May 11, 1999

Post #848 – 19990511

Dear Daniel:

Geez, and I thought I was a rabid Pinkwater fan! Regardless . . . As a long-time reader of your books, I have the great pleasure of inviting you to speak at the Jewish Cultural Council of Grand Rapids, Michigan. Ours is a city in serious need of a big orange splot . . . and possibly some intergalactic chili. Furthermore, we promise not to confuse you with another author, speak dada, or forbid you from wearing a tallis.

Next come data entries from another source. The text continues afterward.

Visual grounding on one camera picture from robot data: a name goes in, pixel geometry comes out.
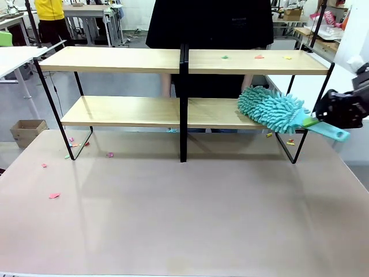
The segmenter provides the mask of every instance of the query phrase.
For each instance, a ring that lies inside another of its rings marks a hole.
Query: teal microfiber duster
[[[277,133],[294,134],[296,129],[306,128],[338,141],[349,137],[348,132],[311,118],[303,105],[304,101],[292,95],[263,87],[247,88],[238,99],[238,109],[243,115]]]

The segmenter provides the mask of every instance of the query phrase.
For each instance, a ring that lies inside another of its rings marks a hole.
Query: cardboard box
[[[286,21],[299,21],[301,17],[302,9],[289,9],[284,10],[283,19]]]
[[[20,148],[26,148],[43,130],[47,130],[45,120],[19,120],[11,129],[14,140]]]

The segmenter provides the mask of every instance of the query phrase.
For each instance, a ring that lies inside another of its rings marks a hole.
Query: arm
[[[170,74],[161,74],[161,95],[166,98],[171,97],[171,82],[172,76]]]
[[[242,82],[241,91],[243,92],[246,88],[251,86],[253,82],[254,75],[245,75]]]

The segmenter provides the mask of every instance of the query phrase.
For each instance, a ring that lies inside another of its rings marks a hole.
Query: yellow jacket
[[[62,0],[35,0],[40,20],[60,20],[64,18]]]

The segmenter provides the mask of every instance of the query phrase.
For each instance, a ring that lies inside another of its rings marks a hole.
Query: red paper scrap
[[[58,198],[60,196],[60,193],[52,193],[49,195],[49,199],[55,199],[55,198]]]

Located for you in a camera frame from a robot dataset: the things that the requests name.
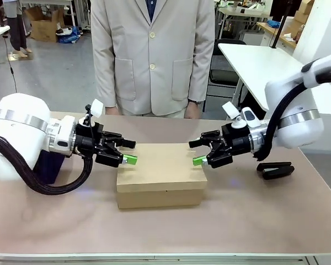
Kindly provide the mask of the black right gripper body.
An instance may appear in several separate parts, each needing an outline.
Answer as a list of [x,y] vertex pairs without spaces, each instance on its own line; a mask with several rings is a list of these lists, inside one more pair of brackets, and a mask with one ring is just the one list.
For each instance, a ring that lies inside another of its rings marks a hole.
[[247,125],[243,128],[235,129],[232,127],[232,123],[230,123],[223,125],[221,129],[223,140],[226,143],[226,147],[223,148],[223,154],[221,155],[222,159],[232,161],[233,156],[251,152],[250,130]]

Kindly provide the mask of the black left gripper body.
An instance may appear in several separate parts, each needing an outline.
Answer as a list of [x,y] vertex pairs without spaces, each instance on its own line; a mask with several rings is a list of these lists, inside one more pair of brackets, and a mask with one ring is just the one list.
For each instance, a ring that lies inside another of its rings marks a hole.
[[102,131],[104,125],[100,123],[94,123],[91,128],[89,126],[83,126],[77,124],[75,128],[75,142],[74,153],[81,156],[84,162],[93,160],[93,155],[96,155],[96,163],[104,163],[104,157],[100,154],[101,145],[100,140],[102,138]]

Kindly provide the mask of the person's left hand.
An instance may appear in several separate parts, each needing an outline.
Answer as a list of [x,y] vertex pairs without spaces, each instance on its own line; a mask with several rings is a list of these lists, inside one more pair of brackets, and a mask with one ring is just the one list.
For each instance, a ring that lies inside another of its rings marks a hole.
[[186,119],[200,119],[201,111],[197,102],[188,102],[188,106],[184,113]]

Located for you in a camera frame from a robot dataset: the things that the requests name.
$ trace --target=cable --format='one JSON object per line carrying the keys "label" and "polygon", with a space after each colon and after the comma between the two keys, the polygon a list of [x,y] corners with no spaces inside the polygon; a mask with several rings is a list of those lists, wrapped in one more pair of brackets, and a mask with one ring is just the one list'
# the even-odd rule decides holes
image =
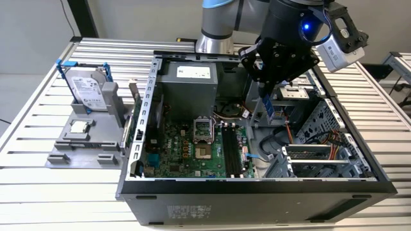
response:
{"label": "cable", "polygon": [[401,76],[397,78],[397,80],[396,80],[396,82],[394,82],[394,84],[393,84],[393,86],[392,86],[392,88],[390,88],[390,91],[389,91],[389,94],[388,94],[388,95],[390,95],[390,93],[392,93],[392,91],[393,91],[393,88],[394,88],[394,86],[397,85],[397,82],[398,82],[400,78],[401,78]]}
{"label": "cable", "polygon": [[288,125],[288,115],[285,114],[285,128],[286,128],[286,134],[288,134],[288,141],[292,144],[292,135],[290,135],[290,130],[289,130],[289,125]]}
{"label": "cable", "polygon": [[59,3],[61,3],[61,7],[62,7],[63,17],[65,17],[66,23],[67,23],[69,28],[70,28],[70,31],[71,31],[71,36],[74,36],[74,30],[71,29],[71,26],[70,26],[70,23],[69,23],[69,20],[67,20],[66,14],[65,14],[65,9],[63,9],[62,0],[59,0]]}
{"label": "cable", "polygon": [[0,119],[1,122],[6,123],[6,124],[11,124],[10,122],[7,122],[6,120],[3,119]]}
{"label": "cable", "polygon": [[309,142],[309,140],[312,140],[313,138],[316,138],[316,137],[318,137],[318,136],[321,136],[321,135],[325,135],[325,134],[328,134],[328,133],[330,133],[332,131],[324,131],[324,132],[320,132],[320,133],[317,133],[317,134],[314,134],[313,136],[310,136],[306,140],[305,140],[305,143],[304,144],[306,144],[308,142]]}
{"label": "cable", "polygon": [[260,159],[260,161],[269,163],[269,161],[264,160],[262,158],[260,158],[258,155],[250,154],[250,153],[245,153],[245,156],[249,158],[254,158],[254,159]]}
{"label": "cable", "polygon": [[220,113],[218,112],[212,112],[214,115],[216,115],[216,117],[218,117],[220,119],[224,119],[224,120],[230,120],[230,119],[241,119],[242,117],[229,117],[229,116],[222,116],[222,115],[220,115]]}
{"label": "cable", "polygon": [[264,145],[264,143],[265,143],[269,139],[273,139],[273,141],[274,141],[280,146],[284,146],[284,145],[288,144],[288,143],[284,143],[282,141],[278,141],[277,138],[276,138],[276,134],[277,134],[278,132],[281,132],[282,130],[284,130],[284,127],[277,127],[276,129],[273,129],[273,130],[272,130],[272,134],[269,134],[268,136],[265,136],[265,137],[260,140],[260,142],[257,143],[257,147],[258,147],[260,151],[261,151],[265,155],[269,155],[270,153],[266,152],[266,151],[264,150],[262,145]]}
{"label": "cable", "polygon": [[260,161],[262,161],[264,163],[269,163],[269,161],[264,160],[262,158],[258,157],[253,157],[254,159],[258,159]]}

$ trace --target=yellow wire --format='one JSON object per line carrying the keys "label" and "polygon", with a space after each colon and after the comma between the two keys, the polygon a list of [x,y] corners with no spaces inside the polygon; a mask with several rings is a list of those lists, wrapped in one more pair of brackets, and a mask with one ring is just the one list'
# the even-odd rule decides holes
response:
{"label": "yellow wire", "polygon": [[333,159],[336,159],[336,154],[338,153],[340,147],[336,148],[334,153],[333,153]]}

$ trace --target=slotted aluminum table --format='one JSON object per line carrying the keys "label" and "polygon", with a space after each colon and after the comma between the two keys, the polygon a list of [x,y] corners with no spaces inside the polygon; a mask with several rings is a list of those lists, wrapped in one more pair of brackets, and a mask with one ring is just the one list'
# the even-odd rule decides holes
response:
{"label": "slotted aluminum table", "polygon": [[[107,62],[118,95],[131,102],[127,80],[144,92],[153,50],[193,52],[189,42],[134,42],[83,38],[59,58]],[[398,194],[336,224],[302,226],[164,227],[185,230],[411,230],[411,121],[358,63],[321,71]],[[46,169],[43,163],[70,114],[71,96],[54,66],[0,138],[0,230],[142,229],[114,200],[119,170]]]}

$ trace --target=sticker label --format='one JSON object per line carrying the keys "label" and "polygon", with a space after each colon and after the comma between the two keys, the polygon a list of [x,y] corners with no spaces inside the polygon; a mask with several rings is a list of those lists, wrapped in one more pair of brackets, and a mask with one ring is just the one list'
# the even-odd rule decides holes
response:
{"label": "sticker label", "polygon": [[82,77],[73,77],[70,80],[82,104],[90,110],[106,110],[97,81]]}
{"label": "sticker label", "polygon": [[246,119],[248,115],[249,115],[249,111],[245,109],[241,116]]}
{"label": "sticker label", "polygon": [[166,210],[170,219],[208,218],[210,205],[169,205]]}
{"label": "sticker label", "polygon": [[177,78],[210,78],[206,66],[178,66]]}

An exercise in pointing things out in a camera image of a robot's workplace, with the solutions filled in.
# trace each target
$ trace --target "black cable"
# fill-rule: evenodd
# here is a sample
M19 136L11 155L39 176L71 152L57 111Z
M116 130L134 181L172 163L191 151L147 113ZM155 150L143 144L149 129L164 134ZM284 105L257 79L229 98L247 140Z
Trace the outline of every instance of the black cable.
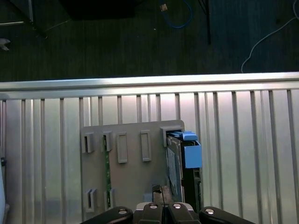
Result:
M201 2L201 0L197 0L198 1L198 3L199 3L199 5L200 5L200 7L202 8L202 11L204 11L204 14L206 15L206 5L205 5L205 3L204 2Z
M161 187L162 191L162 198L163 198L163 212L162 212L162 219L164 220L164 223L166 223L166 215L165 215L165 200L164 200L164 193L163 188Z

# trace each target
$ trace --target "black bracket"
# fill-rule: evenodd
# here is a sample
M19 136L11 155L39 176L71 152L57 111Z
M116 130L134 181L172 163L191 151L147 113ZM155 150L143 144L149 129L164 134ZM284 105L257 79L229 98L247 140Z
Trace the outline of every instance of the black bracket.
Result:
M88 219L81 224L130 224L132 220L132 210L123 206L119 206Z
M1 0L6 6L7 8L9 8L11 11L13 11L16 16L18 16L22 22L16 22L16 24L22 24L25 23L27 25L29 25L38 35L40 35L43 38L47 38L47 34L45 32L42 31L42 29L40 29L35 22L33 22L32 19L28 18L27 15L22 12L14 3L12 3L10 0Z

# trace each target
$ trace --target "vertical metal rib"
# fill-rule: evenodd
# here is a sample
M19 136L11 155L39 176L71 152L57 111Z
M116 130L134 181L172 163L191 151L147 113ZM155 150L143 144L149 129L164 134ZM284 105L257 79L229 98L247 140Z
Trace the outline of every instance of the vertical metal rib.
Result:
M141 111L141 96L136 96L136 105L137 105L137 122L142 122L142 111Z
M233 120L234 120L234 135L235 135L235 158L237 168L237 187L238 187L238 205L240 217L243 217L243 200L242 200L242 177L241 177L241 164L240 164L240 142L239 142L239 127L238 127L238 112L237 112L237 99L235 92L232 92L233 104Z
M118 120L118 124L122 124L122 99L121 99L121 96L117 96L117 120Z
M79 128L81 130L81 128L84 126L84 111L83 111L83 99L79 98ZM82 162L82 153L80 153L80 163ZM83 200L83 184L81 184L81 220L85 220L85 216L84 216L84 200Z
M199 97L198 93L194 94L194 109L195 109L195 126L196 126L196 134L198 136L199 142L201 142L200 138L200 119L199 119Z
M299 223L299 180L297 169L297 155L296 155L296 140L295 140L295 128L294 128L294 112L292 104L291 91L287 91L288 107L289 107L289 121L290 121L290 133L291 133L291 147L292 147L292 162L294 170L294 187L295 187L295 201L296 201L296 215L297 223Z
M41 100L42 224L46 223L45 100Z
M206 148L205 153L206 153L206 164L208 166L208 173L207 171L205 171L204 173L206 175L203 174L203 186L205 186L207 188L205 193L205 187L203 187L203 204L204 205L211 205L211 206L215 206L213 203L213 178L212 178L212 156L211 156L211 145L210 145L210 132L209 132L209 128L210 128L210 124L209 124L209 111L208 111L208 100L207 100L207 94L206 93L198 93L197 96L195 96L195 100L197 100L197 102L195 102L195 112L197 111L197 115L196 118L198 119L198 124L197 125L202 125L202 127L196 127L197 131L198 131L198 136L204 136L204 138L202 139L202 141L200 142L202 144L203 147ZM205 195L208 195L209 200L207 200L205 202Z
M102 97L99 97L98 107L99 107L99 125L103 125L103 98Z
M275 113L274 113L274 102L273 102L273 92L272 91L269 91L269 102L270 102L270 119L271 119L273 159L274 159L275 190L276 190L276 199L277 199L277 215L278 215L278 223L282 223L276 125L275 125Z
M35 161L34 161L34 109L33 100L25 100L25 207L26 207L26 220L25 223L34 222L34 178L35 178Z
M180 112L179 94L175 94L175 108L176 108L176 120L180 120L181 112Z
M92 125L92 109L91 109L91 98L83 98L83 125L91 126Z
M219 204L220 209L223 209L223 182L221 172L221 147L220 147L220 133L219 133L219 111L218 111L218 98L217 93L213 92L214 100L214 119L215 119L215 130L216 130L216 151L217 151L217 170L218 170L218 183L219 183Z
M261 196L261 175L260 175L260 164L258 156L258 139L257 139L257 125L256 125L256 98L254 92L250 92L251 100L251 115L252 115L252 129L253 129L253 144L254 144L254 157L255 157L255 168L256 168L256 196L257 196L257 214L259 224L263 224L263 213L262 213L262 196Z
M29 18L30 21L34 21L34 14L33 14L33 3L32 0L28 0L28 10L29 10Z
M157 109L157 121L161 120L161 99L160 95L156 95L156 109Z
M90 97L90 118L91 125L99 125L99 98Z
M62 224L66 223L65 176L64 176L64 99L60 99L60 173L61 173L61 217Z
M148 95L148 110L149 110L149 121L151 121L151 103L150 103L150 95Z
M6 101L2 101L2 113L1 113L1 146L2 146L2 156L6 157ZM6 168L2 168L3 186L6 192Z
M22 223L26 222L26 127L25 100L21 102L21 208Z

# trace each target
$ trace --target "metal panel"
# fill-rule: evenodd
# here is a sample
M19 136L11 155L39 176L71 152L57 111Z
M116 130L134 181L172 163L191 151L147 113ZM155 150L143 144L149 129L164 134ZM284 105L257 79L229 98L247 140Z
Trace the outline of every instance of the metal panel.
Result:
M77 223L81 220L81 177L80 173L80 140L79 99L69 98L63 101L63 181L65 197L65 222Z
M61 223L64 215L62 183L60 99L44 102L45 193L47 223Z
M22 172L22 102L10 100L6 102L6 158L8 160L6 198L9 203L10 213L8 223L24 223L25 193L23 192L24 173Z
M235 145L233 99L231 92L217 94L223 209L240 215L240 186Z
M297 223L297 89L299 73L1 83L8 223L80 223L80 127L171 119L199 134L204 205Z
M161 94L161 120L175 120L176 116L176 99L174 94Z
M242 217L258 223L255 146L250 92L236 93Z
M286 91L273 92L272 136L276 195L278 198L278 220L281 223L296 223L297 217L291 208L296 207L294 173L292 165L291 133Z
M196 133L195 100L194 93L179 95L180 118L185 121L185 130Z

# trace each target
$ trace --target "rectangular slot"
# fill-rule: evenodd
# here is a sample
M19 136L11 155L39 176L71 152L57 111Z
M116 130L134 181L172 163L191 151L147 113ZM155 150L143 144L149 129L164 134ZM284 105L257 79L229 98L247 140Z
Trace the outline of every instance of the rectangular slot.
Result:
M110 152L112 150L112 132L103 133L104 150Z
M87 193L87 200L88 200L88 209L92 208L92 199L90 198L90 193L92 190L89 190Z
M83 144L82 144L82 152L83 153L91 153L94 151L93 149L93 133L86 133L83 135Z
M200 178L200 172L199 172L199 170L194 169L194 177L195 178Z
M151 161L151 145L150 145L150 131L145 130L140 132L142 161Z
M116 143L118 163L128 162L127 133L118 133Z
M89 189L85 193L85 211L95 212L97 207L97 190L96 189Z
M110 190L106 190L104 192L104 200L105 200L105 211L113 208L115 206L115 190L111 188Z
M88 149L88 139L87 139L87 136L84 136L84 145L85 145L85 153L87 153L87 149Z

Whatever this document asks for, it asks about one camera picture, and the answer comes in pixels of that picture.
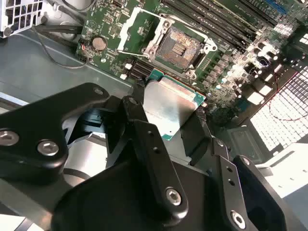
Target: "red wire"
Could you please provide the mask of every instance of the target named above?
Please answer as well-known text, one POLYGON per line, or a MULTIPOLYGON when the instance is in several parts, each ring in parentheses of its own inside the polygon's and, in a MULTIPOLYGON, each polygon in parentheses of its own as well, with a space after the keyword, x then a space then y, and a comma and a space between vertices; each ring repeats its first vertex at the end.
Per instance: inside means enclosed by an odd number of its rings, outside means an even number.
POLYGON ((271 111, 271 109, 270 109, 270 107, 271 107, 271 102, 272 102, 272 100, 274 99, 274 97, 279 93, 279 91, 280 91, 280 89, 279 89, 279 87, 278 87, 278 79, 277 79, 277 75, 274 75, 275 76, 275 82, 276 82, 276 93, 273 95, 273 97, 272 97, 272 99, 270 100, 270 102, 269 102, 269 112, 270 112, 270 114, 275 118, 275 119, 277 119, 277 120, 280 120, 280 121, 289 121, 289 122, 291 122, 291 121, 298 121, 298 120, 300 120, 300 119, 303 119, 303 118, 305 118, 305 117, 307 117, 308 116, 308 114, 306 114, 306 115, 304 115, 304 116, 302 116, 302 117, 300 117, 300 118, 297 118, 297 119, 281 119, 281 118, 278 118, 277 116, 275 116, 274 114, 273 114, 273 112, 271 111))

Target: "silver screw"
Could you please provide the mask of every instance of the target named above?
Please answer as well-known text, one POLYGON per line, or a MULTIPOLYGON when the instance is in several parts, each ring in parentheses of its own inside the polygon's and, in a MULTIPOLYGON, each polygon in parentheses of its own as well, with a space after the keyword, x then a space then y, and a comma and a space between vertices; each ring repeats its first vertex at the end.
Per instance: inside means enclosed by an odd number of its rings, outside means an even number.
POLYGON ((244 218, 241 216, 241 214, 231 211, 231 217, 234 223, 240 228, 240 229, 245 229, 246 228, 246 223, 244 221, 244 218))
POLYGON ((101 89, 95 88, 94 92, 99 94, 99 95, 104 95, 104 92, 101 89))
POLYGON ((136 105, 138 104, 137 101, 135 101, 135 99, 134 99, 133 97, 130 97, 130 98, 129 98, 129 101, 130 101, 131 103, 133 103, 133 104, 136 104, 136 105))
POLYGON ((221 140, 216 140, 217 144, 221 147, 223 147, 223 142, 221 142, 221 140))
POLYGON ((12 146, 19 141, 19 136, 13 131, 0 131, 0 145, 12 146))
POLYGON ((56 155, 59 151, 58 145, 53 141, 42 141, 38 144, 38 152, 46 155, 53 156, 56 155))
POLYGON ((170 22, 165 21, 165 22, 164 22, 164 26, 167 27, 167 28, 169 28, 169 27, 170 27, 170 22))
POLYGON ((243 158, 243 160, 247 165, 250 165, 249 160, 247 160, 246 158, 243 158))
POLYGON ((179 206, 181 204, 181 195, 175 189, 167 189, 166 196, 173 205, 179 206))

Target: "metal mesh grille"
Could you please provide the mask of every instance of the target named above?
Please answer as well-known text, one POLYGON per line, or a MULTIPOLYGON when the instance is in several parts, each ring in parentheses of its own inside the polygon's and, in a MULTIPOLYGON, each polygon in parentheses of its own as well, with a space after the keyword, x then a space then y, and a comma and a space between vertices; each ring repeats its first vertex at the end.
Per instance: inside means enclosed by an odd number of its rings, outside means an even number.
POLYGON ((279 144, 285 148, 308 134, 306 115, 308 115, 308 67, 297 73, 273 97, 271 103, 267 102, 251 118, 251 122, 271 151, 279 144))
POLYGON ((11 35, 40 24, 46 5, 43 0, 0 0, 0 4, 0 31, 9 28, 11 35))

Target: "motherboard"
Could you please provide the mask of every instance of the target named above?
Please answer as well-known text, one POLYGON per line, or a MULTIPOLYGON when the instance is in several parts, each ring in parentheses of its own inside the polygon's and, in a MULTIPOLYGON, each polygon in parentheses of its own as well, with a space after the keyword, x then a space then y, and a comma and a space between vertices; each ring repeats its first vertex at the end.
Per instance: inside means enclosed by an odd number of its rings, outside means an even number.
POLYGON ((207 114, 225 109, 224 117, 248 98, 245 85, 267 81, 290 36, 307 26, 307 6, 305 0, 97 0, 77 55, 130 83, 150 81, 159 70, 203 95, 207 114))

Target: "circuit board component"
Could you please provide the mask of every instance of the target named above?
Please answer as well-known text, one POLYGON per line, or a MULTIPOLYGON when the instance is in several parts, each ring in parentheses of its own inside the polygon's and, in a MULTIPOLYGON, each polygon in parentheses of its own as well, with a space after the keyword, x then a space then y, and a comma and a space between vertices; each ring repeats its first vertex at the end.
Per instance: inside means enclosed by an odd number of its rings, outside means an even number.
POLYGON ((186 70, 200 52, 201 43, 183 31, 171 27, 166 34, 156 56, 186 70))

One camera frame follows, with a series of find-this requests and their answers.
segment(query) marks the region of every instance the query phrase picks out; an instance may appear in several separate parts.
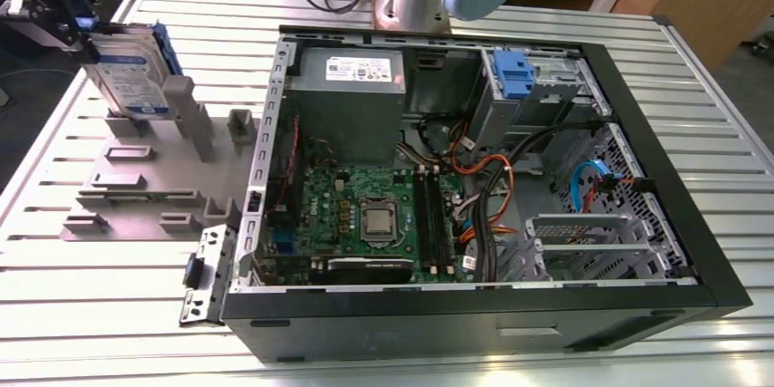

Please let me know if you would be willing to visit our small community someday.

Your Pal,


Daniel replies:

What is it, the Jewish Cultural Council of Grand Rapids, Michigan? If that isn't a made-up name, I never heard one. You must think my brain has deteriorated way more than it has. Listen, Joey-boy, I happen to be one of the 40,000 Americans abducted by space aliens each year, and I know a set-up when I see one. Also, if you were legitimate Jews, and not green or grey men, (quite possibly Jewish--I don't know), from another galaxy, you'd hardly suggest I eat chili while wearing a tallis--not directly proscribed, as far as I know, but somehow not in the very best of taste. So, if I were simple enough to accept your invitation, I'd be snatched once again, and then the annoying medical exam, and the prodding by curious space-types. No thanks. I'll just sit here and write my little books, you paskudniak.